Your goal – Copy out every entry, keeping each character the same.

[Stored items]
--
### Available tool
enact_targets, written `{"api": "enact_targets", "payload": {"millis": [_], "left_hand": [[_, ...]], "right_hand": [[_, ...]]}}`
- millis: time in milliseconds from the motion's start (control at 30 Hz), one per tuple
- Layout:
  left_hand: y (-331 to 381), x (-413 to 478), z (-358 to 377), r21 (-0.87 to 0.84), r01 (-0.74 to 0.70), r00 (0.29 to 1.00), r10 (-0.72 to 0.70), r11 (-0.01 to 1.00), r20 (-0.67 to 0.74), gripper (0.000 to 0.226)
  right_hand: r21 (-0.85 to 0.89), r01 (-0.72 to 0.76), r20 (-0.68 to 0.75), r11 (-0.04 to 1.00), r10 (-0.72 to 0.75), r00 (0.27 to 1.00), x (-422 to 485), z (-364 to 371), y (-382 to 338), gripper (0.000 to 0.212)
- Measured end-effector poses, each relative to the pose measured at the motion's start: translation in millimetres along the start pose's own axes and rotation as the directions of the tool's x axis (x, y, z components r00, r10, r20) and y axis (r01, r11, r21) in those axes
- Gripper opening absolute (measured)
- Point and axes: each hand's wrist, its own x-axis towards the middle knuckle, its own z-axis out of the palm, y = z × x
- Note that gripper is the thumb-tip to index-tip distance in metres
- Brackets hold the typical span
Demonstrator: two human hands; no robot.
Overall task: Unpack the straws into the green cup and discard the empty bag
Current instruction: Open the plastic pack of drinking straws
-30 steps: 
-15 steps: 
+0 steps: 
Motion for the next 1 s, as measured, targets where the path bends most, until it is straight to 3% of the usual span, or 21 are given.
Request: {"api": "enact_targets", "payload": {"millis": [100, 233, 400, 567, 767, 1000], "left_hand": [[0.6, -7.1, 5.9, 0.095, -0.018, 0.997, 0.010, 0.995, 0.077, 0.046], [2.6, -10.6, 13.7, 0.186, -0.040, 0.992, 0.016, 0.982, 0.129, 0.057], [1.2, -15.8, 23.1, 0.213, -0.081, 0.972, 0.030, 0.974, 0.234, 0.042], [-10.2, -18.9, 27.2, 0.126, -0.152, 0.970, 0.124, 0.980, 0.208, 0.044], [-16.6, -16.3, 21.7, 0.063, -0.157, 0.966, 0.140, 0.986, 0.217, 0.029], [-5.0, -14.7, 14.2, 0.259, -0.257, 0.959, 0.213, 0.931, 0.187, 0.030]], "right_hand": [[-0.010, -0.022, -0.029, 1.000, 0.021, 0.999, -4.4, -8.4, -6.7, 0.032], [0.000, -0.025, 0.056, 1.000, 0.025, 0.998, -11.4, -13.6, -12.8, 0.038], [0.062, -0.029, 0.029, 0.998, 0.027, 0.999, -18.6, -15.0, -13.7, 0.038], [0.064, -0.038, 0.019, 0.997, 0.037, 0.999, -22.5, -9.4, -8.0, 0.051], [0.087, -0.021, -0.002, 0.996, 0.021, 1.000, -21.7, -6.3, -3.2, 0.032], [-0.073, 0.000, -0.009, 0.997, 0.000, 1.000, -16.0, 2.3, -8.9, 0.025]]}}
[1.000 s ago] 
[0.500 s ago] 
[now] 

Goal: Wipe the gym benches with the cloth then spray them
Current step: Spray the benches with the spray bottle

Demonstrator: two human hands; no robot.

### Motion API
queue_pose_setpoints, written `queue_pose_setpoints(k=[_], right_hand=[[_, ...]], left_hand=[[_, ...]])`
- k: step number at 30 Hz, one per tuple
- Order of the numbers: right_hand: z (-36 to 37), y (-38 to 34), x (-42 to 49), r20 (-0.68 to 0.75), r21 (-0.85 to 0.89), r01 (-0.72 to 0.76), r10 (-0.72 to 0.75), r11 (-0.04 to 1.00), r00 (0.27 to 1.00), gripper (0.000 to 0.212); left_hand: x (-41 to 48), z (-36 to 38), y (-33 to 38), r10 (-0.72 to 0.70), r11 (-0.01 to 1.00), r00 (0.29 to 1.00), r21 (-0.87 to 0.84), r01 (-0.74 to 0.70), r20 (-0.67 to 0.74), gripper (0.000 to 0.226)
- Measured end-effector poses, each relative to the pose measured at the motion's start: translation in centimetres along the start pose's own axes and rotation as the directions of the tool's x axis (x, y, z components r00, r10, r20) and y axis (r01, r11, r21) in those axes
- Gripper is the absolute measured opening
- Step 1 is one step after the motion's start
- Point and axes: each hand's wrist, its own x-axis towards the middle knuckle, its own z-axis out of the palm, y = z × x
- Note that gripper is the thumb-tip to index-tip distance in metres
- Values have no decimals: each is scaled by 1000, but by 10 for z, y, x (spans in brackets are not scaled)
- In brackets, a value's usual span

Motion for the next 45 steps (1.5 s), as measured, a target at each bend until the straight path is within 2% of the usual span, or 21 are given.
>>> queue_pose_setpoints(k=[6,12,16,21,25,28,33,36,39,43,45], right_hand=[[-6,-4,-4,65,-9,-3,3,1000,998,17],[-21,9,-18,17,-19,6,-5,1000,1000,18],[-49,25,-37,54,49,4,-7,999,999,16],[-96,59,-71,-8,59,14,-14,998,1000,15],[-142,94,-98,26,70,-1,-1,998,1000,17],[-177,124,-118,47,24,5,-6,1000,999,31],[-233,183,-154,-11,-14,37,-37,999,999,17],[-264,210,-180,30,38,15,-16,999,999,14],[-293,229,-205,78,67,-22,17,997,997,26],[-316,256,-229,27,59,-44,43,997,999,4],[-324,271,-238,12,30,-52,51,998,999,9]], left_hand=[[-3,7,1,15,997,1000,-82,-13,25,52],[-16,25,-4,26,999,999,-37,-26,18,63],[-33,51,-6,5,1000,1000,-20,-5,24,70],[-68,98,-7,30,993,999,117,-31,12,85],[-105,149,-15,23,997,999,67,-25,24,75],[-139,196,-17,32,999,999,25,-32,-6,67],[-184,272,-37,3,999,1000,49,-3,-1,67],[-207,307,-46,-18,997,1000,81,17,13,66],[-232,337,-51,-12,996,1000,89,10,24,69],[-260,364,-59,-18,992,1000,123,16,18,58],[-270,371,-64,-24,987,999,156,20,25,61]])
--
Answer section –
### Available tool
enact_targets, written `{"api": "enact_targets", "payload": {"millis": [_], "left_hand": [[_, ...]], "right_hand": [[_, ...]]}}`
- millis: time in milliseconds from the motion's start (control at 30 Hz), one per tuple
- Layout:
  left_hand: y (-331 to 381), x (-413 to 478), z (-358 to 377), r21 (-0.87 to 0.84), r01 (-0.74 to 0.70), r00 (0.29 to 1.00), r10 (-0.72 to 0.70), r11 (-0.01 to 1.00), r20 (-0.67 to 0.74), gripper (0.000 to 0.226)
  right_hand: r21 (-0.85 to 0.89), r01 (-0.72 to 0.76), r20 (-0.68 to 0.75), r11 (-0.04 to 1.00), r10 (-0.72 to 0.75), r00 (0.27 to 1.00), x (-422 to 485), z (-364 to 371), y (-382 to 338), gripper (0.000 to 0.212)
- Measured end-effector poses, each relative to the pose measured at the motion's start: translation in millimetres along the start pose's own axes and rotation as the directions of the tool's x axis (x, y, z components r00, r10, r20) and y axis (r01, r11, r21) in those axes
- Gripper opening absolute (measured)
- Point and axes: each hand's wrist, its own x-axis towards the middle knuckle, its own z-axis out of the palm, y = z × x
- Note that gripper is the thumb-tip to index-tip distance in metres
- Brackets hold the typical span
Demonstrator: two human hands; no robot.
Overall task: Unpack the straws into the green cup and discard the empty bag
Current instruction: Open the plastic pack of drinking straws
-30 steps: 
-15 steps: 
+0 steps: 
Motion for the next 1 s, as measured, targets where the path bends most, until it is straight to 3% of the usual span, or 21 are given.
Request: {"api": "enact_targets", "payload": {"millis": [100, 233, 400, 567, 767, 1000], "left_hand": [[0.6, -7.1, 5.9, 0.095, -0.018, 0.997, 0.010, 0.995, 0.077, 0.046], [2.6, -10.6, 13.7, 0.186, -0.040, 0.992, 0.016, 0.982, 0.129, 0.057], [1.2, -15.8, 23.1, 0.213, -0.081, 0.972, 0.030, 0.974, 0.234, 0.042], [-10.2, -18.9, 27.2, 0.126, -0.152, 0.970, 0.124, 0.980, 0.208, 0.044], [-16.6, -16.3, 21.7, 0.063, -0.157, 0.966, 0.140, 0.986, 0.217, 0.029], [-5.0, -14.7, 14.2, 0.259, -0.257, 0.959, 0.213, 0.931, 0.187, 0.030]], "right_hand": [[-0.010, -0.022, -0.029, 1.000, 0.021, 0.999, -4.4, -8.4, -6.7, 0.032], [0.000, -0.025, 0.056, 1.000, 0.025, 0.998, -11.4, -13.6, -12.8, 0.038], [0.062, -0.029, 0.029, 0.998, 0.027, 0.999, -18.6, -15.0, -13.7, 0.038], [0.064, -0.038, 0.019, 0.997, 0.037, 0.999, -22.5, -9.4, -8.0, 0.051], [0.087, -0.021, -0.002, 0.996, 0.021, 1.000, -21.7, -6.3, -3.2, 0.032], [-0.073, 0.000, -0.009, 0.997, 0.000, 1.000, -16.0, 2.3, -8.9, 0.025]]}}
[1.000 s ago] 
[0.500 s ago] 
[now] 

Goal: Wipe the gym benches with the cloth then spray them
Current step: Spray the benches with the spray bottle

Demonstrator: two human hands; no robot.

### Motion API
queue_pose_setpoints, written `queue_pose_setpoints(k=[_], right_hand=[[_, ...]], left_hand=[[_, ...]])`
- k: step number at 30 Hz, one per tuple
- Order of the numbers: right_hand: z (-36 to 37), y (-38 to 34), x (-42 to 49), r20 (-0.68 to 0.75), r21 (-0.85 to 0.89), r01 (-0.72 to 0.76), r10 (-0.72 to 0.75), r11 (-0.04 to 1.00), r00 (0.27 to 1.00), gripper (0.000 to 0.212); left_hand: x (-41 to 48), z (-36 to 38), y (-33 to 38), r10 (-0.72 to 0.70), r11 (-0.01 to 1.00), r00 (0.29 to 1.00), r21 (-0.87 to 0.84), r01 (-0.74 to 0.70), r20 (-0.67 to 0.74), gripper (0.000 to 0.226)
- Measured end-effector poses, each relative to the pose measured at the motion's start: translation in centimetres along the start pose's own axes and rotation as the directions of the tool's x axis (x, y, z components r00, r10, r20) and y axis (r01, r11, r21) in those axes
- Gripper is the absolute measured opening
- Step 1 is one step after the motion's start
- Point and axes: each hand's wrist, its own x-axis towards the middle knuckle, its own z-axis out of the palm, y = z × x
- Note that gripper is the thumb-tip to index-tip distance in metres
- Values have no decimals: each is scaled by 1000, but by 10 for z, y, x (spans in brackets are not scaled)
- In brackets, a value's usual span

Motion for the next 45 steps (1.5 s), as measured, a target at each bend until the straight path is within 2% of the usual span, or 21 are given.
>>> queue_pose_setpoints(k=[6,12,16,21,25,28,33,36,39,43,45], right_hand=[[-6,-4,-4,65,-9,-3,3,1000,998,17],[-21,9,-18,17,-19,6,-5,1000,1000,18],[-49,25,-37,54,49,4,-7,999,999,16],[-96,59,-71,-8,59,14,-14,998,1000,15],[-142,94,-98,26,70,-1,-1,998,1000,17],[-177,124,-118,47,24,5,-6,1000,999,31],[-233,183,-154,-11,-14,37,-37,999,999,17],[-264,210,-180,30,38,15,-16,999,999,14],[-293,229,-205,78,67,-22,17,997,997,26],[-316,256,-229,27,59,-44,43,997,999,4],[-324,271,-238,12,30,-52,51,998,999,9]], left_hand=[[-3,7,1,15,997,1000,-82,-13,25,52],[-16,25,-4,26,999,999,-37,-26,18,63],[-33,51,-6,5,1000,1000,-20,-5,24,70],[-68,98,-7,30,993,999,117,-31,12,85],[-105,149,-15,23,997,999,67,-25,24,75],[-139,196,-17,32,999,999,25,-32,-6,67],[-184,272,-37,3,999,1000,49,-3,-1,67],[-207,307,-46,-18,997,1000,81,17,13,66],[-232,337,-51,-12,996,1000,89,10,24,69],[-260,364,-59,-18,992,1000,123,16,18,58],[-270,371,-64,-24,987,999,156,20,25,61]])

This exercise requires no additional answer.